Why when you search for splay are you brought here. A friend was told they had splayed feet I searched for it on here and found nothing but this on the word splay. I have of course found out what it means. But why do you redirect people to this technical description of something else. Can you add splay (and it's 2 meanings and multiple uses)? I know I can, but I don't know how to make it stop redirecting —The preceding unsigned comment was added by 87.74.86.198 (talk • contribs) .

Just go to this page and edit away. In general, if you come via a redirect, clicking on the little "(Redirected from Splay)" will take you to the page that redirected you. The redirection is part of the page contents, just replace it with whatever you think needs to be said. You probably will create a disambiguation page, so please try to follow the Manual of Style. --Stephan Schulz 22:23, 27 November 2006 (UTC)[reply]

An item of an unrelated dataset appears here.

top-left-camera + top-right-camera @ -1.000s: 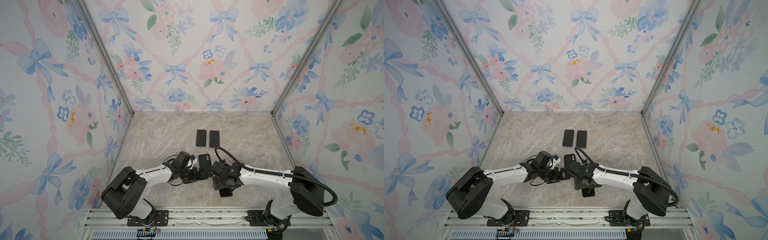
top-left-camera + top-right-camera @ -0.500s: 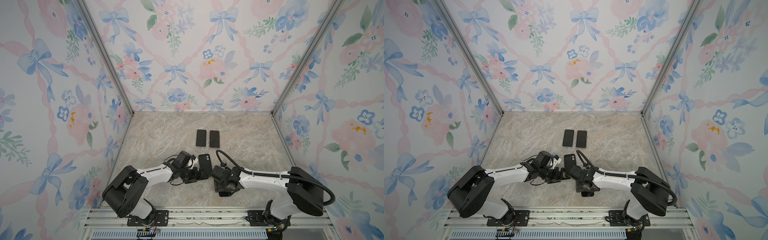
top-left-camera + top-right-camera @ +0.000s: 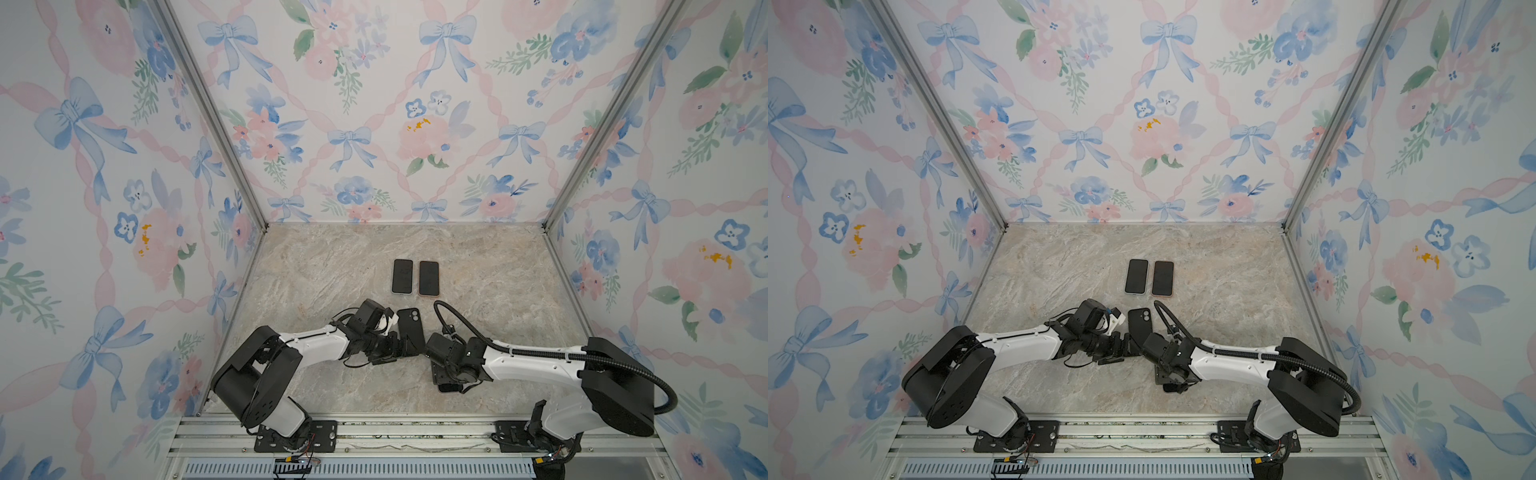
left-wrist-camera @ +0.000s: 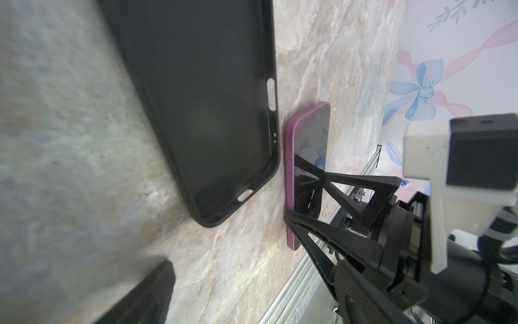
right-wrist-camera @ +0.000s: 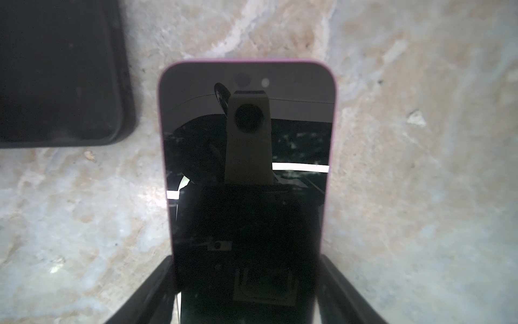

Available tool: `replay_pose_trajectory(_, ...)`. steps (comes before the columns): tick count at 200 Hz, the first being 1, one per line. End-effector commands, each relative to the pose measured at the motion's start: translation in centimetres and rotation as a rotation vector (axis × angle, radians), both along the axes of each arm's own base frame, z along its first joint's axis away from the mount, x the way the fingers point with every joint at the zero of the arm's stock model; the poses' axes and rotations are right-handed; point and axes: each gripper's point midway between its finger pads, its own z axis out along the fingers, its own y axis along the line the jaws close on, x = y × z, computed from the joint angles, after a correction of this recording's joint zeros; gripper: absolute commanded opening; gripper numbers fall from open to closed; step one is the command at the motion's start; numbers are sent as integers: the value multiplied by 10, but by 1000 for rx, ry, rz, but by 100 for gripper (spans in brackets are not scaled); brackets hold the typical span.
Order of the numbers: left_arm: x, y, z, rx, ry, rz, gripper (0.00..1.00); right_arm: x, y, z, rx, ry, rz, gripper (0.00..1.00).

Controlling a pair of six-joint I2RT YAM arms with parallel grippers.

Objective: Put the phone into the phone case
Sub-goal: 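Grasp the purple-edged phone with the right gripper while the left gripper holds the black case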

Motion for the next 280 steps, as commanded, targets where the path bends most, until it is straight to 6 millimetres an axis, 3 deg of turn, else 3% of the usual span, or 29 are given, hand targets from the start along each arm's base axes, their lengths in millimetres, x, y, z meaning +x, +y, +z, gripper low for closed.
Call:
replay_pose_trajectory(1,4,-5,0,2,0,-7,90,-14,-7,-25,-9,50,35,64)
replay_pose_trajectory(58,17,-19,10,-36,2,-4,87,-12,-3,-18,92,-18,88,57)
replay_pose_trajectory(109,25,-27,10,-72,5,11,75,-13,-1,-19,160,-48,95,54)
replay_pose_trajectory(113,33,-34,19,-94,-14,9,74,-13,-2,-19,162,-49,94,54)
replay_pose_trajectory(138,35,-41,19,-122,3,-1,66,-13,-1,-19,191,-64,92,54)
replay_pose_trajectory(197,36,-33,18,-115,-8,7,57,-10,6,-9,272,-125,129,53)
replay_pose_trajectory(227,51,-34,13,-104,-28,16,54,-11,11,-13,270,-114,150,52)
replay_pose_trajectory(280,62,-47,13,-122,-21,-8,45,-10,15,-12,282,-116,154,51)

The sequential access theorem mentions symmetric order. I don't know what that means. The original paper also states the theorem (using the same term), but does not prove it. Does anybody know what this means? —Preceding unsigned comment added by Raduberinde (talk • contribs) 13:37, 15 September 2007 (UTC)[reply]

The last theorem of this section mentions a concrete constant for the upper bound. It is meaningless without knowing which operations are counted. 83.29.230.229 (talk) 19:37, 15 May 2008 (UTC)[reply]

Without being any expert on splay trees it seems like splay trees makes looking up elements into a changing operation which cannot be done from multiple threads at the same time. This is different from most other binary tree and it makes sense to mention it as a performance characteristic. —Preceding unsigned comment added by 38.99.50.50 (talk) 20:17, 20 April 2010 (UTC)[reply]

You are absolutely right. I mentioned this in the disadvantages. However, I think concurrent find operations can be made to work without much trouble. First of all, the splay operation need to be in a critical section. Secondly, we can't splay at a node x if a thread is accessing the parent or grandparent of x. Thirdly, we don't want two threads performing splay operations to be at nodes too close to each other. I think everything can be managed in a fairly straightforward way, but the fact that we need to manage it at all is certainly a drawback, and a constant-factor time increase is inevitable. --Jamie King (talk) 16:58, 8 June 2010 (UTC)[reply]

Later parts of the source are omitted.